### TASK
A word-for-word transcription of the listing is all that is needed.

### EXCERPTED DATA
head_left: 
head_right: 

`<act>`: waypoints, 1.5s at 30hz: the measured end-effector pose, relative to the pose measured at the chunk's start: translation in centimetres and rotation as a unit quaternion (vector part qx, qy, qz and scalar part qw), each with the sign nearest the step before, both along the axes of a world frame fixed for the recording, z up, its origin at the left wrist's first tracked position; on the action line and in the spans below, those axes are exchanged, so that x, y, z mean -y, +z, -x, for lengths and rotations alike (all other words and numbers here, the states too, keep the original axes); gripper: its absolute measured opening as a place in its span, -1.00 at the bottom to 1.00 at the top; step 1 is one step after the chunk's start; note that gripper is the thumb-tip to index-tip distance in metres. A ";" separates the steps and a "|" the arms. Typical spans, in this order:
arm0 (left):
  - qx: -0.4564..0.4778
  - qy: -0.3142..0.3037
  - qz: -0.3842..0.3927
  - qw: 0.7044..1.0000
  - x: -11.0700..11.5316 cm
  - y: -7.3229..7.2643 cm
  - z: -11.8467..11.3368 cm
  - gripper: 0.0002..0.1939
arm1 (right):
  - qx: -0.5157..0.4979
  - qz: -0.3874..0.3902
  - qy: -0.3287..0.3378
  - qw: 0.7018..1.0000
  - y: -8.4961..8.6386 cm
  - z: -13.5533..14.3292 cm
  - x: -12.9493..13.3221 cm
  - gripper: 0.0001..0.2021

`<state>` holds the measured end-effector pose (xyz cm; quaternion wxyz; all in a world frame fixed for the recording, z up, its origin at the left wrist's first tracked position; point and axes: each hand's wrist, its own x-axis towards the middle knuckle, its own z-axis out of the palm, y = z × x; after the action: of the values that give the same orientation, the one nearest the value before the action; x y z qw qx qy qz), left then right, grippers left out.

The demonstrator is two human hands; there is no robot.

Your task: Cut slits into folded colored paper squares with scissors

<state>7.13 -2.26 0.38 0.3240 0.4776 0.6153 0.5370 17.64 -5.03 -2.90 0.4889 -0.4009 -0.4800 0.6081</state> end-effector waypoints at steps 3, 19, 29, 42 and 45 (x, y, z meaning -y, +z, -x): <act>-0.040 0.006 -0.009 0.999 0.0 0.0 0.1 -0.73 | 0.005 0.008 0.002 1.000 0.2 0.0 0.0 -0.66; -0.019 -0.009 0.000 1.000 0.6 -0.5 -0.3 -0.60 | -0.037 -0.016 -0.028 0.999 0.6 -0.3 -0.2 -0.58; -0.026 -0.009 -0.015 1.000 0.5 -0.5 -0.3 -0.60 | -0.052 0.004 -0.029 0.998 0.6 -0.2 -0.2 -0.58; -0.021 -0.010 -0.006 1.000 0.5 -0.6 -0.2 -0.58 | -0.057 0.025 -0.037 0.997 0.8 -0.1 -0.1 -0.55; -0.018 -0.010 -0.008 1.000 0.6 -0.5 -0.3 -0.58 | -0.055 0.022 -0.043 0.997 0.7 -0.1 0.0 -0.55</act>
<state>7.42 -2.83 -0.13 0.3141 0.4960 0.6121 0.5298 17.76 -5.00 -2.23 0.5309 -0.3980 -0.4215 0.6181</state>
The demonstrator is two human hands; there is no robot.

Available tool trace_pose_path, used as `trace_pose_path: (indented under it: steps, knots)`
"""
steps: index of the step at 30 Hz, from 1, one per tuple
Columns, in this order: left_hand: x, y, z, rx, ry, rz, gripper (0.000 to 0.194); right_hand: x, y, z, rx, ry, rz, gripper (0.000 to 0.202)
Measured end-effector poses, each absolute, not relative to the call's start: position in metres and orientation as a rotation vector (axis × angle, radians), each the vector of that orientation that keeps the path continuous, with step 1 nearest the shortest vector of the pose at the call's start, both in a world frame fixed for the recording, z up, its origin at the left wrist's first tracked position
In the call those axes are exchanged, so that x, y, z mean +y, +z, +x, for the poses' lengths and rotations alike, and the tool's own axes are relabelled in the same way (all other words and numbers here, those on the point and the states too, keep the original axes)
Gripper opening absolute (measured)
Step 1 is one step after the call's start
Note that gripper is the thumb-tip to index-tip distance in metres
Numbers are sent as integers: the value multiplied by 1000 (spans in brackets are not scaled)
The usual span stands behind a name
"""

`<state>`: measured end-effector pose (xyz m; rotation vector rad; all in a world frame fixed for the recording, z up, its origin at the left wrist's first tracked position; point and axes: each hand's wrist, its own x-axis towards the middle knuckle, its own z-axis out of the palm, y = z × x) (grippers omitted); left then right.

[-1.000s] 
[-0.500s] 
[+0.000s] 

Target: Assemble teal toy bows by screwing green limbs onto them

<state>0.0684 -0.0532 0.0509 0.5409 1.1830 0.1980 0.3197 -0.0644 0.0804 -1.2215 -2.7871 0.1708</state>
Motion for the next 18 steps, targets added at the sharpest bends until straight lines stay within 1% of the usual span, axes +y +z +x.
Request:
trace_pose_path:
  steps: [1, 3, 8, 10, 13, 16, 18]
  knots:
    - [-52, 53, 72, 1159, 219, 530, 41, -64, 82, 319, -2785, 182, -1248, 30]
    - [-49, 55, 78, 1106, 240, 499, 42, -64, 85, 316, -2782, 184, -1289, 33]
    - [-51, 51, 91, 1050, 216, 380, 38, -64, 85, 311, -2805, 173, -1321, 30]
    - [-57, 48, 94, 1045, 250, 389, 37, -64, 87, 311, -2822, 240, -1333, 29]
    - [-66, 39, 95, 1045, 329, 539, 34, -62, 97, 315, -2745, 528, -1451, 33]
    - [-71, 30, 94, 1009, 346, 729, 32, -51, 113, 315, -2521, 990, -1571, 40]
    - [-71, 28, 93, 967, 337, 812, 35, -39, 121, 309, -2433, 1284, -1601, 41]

### WRITTEN RESPONSE
head_left: 
head_right: 

`<act>`: waypoints, 1.5s at 30hz: the measured end-effector pose, relative to the pose measured at the chunk's start: translation in centimetres and rotation as a unit quaternion (vector part qx, qy, qz and scalar part qw), each with the sign nearest the step before, both along the axes of a world frame fixed for the recording, z up, its origin at the left wrist's first tracked position; on the action line and in the spans below, those axes are exchanged, so that x, y, z mean -y, +z, -x, for lengths and rotations alike (all other words and numbers here, the states too, keep the original axes); gripper: its absolute measured opening as a place in its span, -1.00 at the bottom to 1.00 at the top; step 1 is one step after the chunk's start; note that gripper is the thumb-tip to index-tip distance in metres. A ";" separates the steps and a "|" the arms. Typical spans, in this order:
arm0 (left):
  - qx: -0.4564..0.4778
  - qy: -0.3142..0.3037
  - qz: -0.3842..0.3927
  - qw: 0.7044..1.0000
  - x: -11.0700..11.5316 cm
  - y: -7.3229..7.2643 cm
  - z: -11.8467..11.3368 cm
  - gripper: 0.0002..0.1939
arm1 (right):
  - qx: -0.5157..0.4979
  - qz: -0.3874..0.3902
  - qy: -0.3287..0.3378
  - qw: 0.7018..1.0000
  - y: -8.4961..8.6386 cm
  - z: -13.5533..14.3292 cm
  - x: -12.9493..13.3221 cm
  - gripper: 0.0001..0.2021

`<state>` holds the measured end-effector pose (xyz cm; quaternion wxyz; all in a world frame fixed for the recording, z up, its origin at the left wrist's first tracked position; point and axes: each hand's wrist, its own x-axis towards the middle knuckle, its own z-axis out of the palm, y = z × x; after the action: of the values that give the same orientation, the one nearest the value before the action; x y z qw qx qy qz), left then right, grippers left out.

The demonstrator is two human hands; there is no robot.

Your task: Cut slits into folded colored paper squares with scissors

<state>7.13 -2.26 0.38 0.3240 0.4776 0.6153 0.5370 17.64 -5.03 -2.90 0.4889 -0.4009 -0.4800 0.6081</state> end-effector waypoints at steps 3, 19, 29, 42 and 45 (x, y, z meaning -y, +z, -x): <act>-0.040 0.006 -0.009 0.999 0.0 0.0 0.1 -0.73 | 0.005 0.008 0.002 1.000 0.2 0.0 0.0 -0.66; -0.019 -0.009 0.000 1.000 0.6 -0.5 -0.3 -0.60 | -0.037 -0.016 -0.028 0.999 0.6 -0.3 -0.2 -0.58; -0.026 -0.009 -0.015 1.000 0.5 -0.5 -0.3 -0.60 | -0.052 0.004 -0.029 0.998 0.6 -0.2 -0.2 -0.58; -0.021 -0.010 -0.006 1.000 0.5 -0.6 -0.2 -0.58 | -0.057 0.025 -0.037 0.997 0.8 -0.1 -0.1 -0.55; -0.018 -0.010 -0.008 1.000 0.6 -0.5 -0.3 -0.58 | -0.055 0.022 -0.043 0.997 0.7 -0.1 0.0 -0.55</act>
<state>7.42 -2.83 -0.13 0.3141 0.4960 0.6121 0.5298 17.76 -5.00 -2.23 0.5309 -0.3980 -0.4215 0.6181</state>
The demonstrator is two human hands; there is no robot.

Available tool trace_pose_path, used as `trace_pose_path: (indented under it: steps, knots)`
"""
steps: index of the step at 30 Hz, from 1, one per tuple
Columns, in this order: left_hand: x, y, z, rx, ry, rz, gripper (0.000 to 0.194); right_hand: x, y, z, rx, ry, rz, gripper (0.000 to 0.202)
Measured end-effector poses, each absolute, not relative to the call's start: position in metres and orientation as a rotation vector (axis × angle, radians), each the vector of that orientation that keeps the path continuous, with step 1 nearest the shortest vector of the pose at the call's start, both in a world frame fixed for the recording, z up, its origin at the left wrist's first tracked position
In the call those axes are exchanged, so that x, y, z mean +y, +z, +x, for the poses' lengths and rotations alike, and the tool's own axes are relabelled in the same way (all other words and numbers here, those on the point and the states too, keep the original axes)
Gripper opening absolute (measured)
Step 1 is one step after the call's start
Note that gripper is the thumb-tip to index-tip distance in metres
Numbers are sent as integers: the value multiplied by 1000 (spans in brackets are not scaled)
The usual span stands behind a name
"""

`<state>`: measured end-effector pose (xyz m; rotation vector rad; all in a world frame fixed for the recording, z up, its origin at the left wrist's first tracked position; point and axes: each hand's wrist, its own x-axis towards the middle knuckle, its own z-axis out of the palm, y = z × x) (grippers omitted); left then right.

[-1.000s] 
[-0.500s] 
[+0.000s] 

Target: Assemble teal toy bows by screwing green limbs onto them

<state>0.0684 -0.0532 0.0509 0.5409 1.1830 0.1980 0.3197 -0.0644 0.0804 -1.2215 -2.7871 0.1708</state>
Motion for the next 18 steps, targets added at the sharpest bends until straight lines stay within 1% of the usual span, axes +y +z +x.
Request:
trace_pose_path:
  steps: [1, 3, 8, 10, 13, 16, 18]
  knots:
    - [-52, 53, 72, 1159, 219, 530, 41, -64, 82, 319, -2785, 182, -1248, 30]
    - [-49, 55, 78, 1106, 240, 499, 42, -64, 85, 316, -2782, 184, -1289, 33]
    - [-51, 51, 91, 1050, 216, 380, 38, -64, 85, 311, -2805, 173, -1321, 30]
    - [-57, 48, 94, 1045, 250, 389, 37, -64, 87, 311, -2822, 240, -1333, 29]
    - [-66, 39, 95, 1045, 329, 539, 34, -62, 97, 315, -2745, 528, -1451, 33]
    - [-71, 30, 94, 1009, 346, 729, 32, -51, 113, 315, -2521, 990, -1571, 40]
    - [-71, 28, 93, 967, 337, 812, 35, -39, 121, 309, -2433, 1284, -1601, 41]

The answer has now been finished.